## Exercise goal:
Verbatim, and with nothing else, reproduce the data below from its first line through the line containing "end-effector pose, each".

## Data section:
########################################

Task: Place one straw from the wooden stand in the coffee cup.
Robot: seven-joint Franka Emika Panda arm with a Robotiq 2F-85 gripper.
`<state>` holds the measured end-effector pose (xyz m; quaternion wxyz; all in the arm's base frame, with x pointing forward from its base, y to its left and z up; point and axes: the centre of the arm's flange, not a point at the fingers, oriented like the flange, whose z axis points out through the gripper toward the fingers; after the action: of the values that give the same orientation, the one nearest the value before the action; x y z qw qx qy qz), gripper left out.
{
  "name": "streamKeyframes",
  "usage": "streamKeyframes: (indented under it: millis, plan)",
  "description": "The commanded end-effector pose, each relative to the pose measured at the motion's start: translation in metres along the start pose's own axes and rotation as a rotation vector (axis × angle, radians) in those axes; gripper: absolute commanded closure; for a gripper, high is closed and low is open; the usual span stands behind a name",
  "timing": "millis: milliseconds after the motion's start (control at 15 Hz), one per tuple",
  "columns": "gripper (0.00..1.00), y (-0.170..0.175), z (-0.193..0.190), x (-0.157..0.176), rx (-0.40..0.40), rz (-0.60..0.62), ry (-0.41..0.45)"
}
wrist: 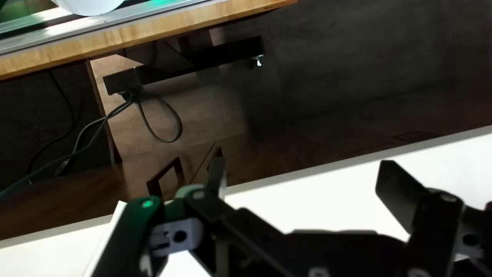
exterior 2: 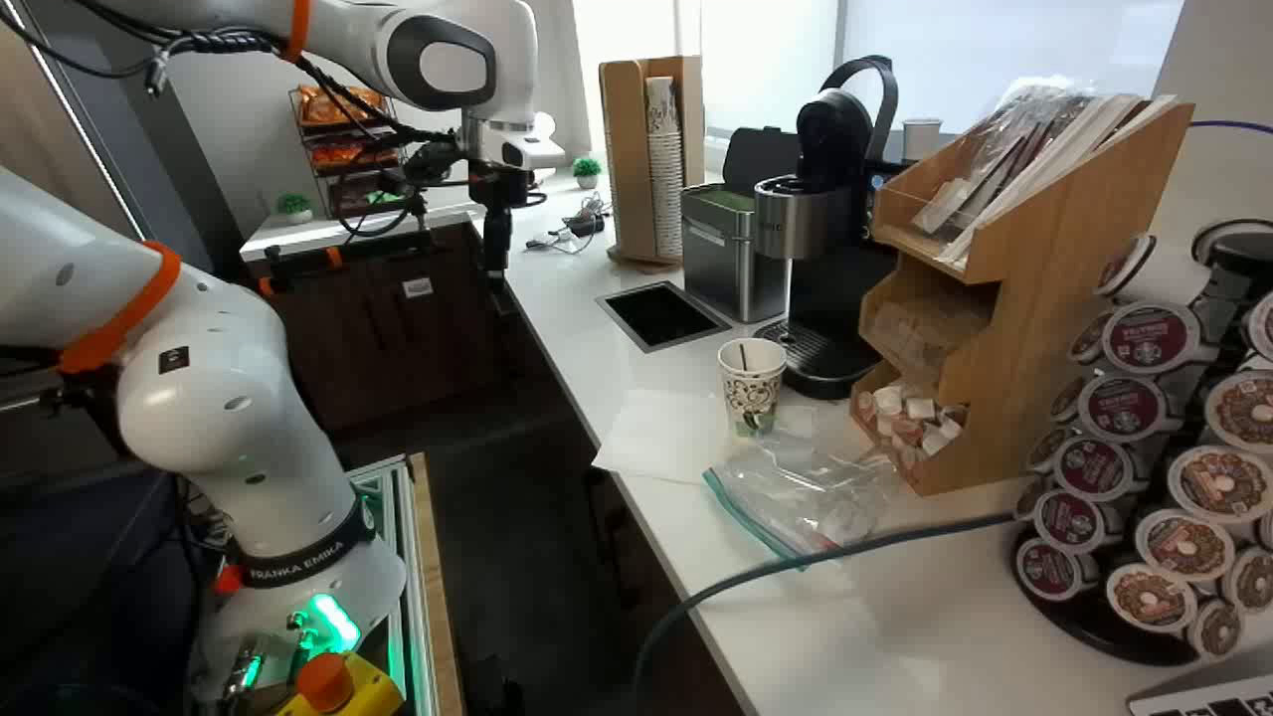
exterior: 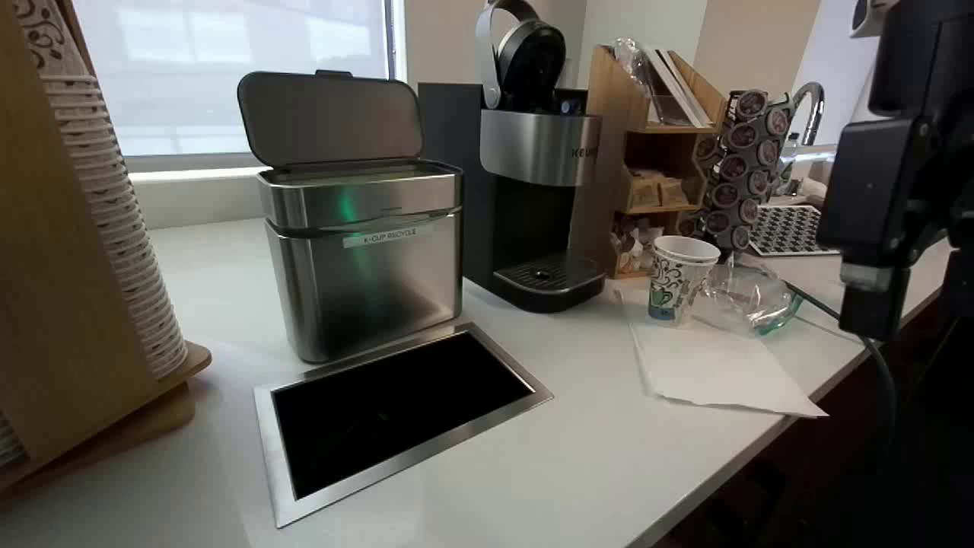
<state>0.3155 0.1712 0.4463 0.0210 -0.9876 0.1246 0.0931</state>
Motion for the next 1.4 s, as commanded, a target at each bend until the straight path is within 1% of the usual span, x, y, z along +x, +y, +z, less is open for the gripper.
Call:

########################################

## Exercise solution:
Task: Place one straw from the wooden stand in the coffee cup.
Robot: seven-joint Franka Emika Panda arm with a Robotiq 2F-85 gripper.
`<state>` holds the measured end-effector pose (xyz m; quaternion wxyz; all in the arm's base frame, with x pointing forward from its base, y to its left and z up; point and axes: the centre of the arm's flange, not a point at the fingers, oriented like the flange, whose z axis points out through the gripper toward the fingers; after the action: of the values that give the same orientation, the one nearest the value before the action; x y z qw qx qy qz), gripper left out.
{
  "name": "streamKeyframes",
  "usage": "streamKeyframes: (indented under it: millis, plan)",
  "description": "The commanded end-effector pose, each relative to the pose measured at the motion's start: translation in metres along the start pose's own axes and rotation as a rotation vector (axis × angle, radians) in those axes; gripper: absolute commanded closure; for a gripper, high is closed and low is open; the usual span stands behind a name",

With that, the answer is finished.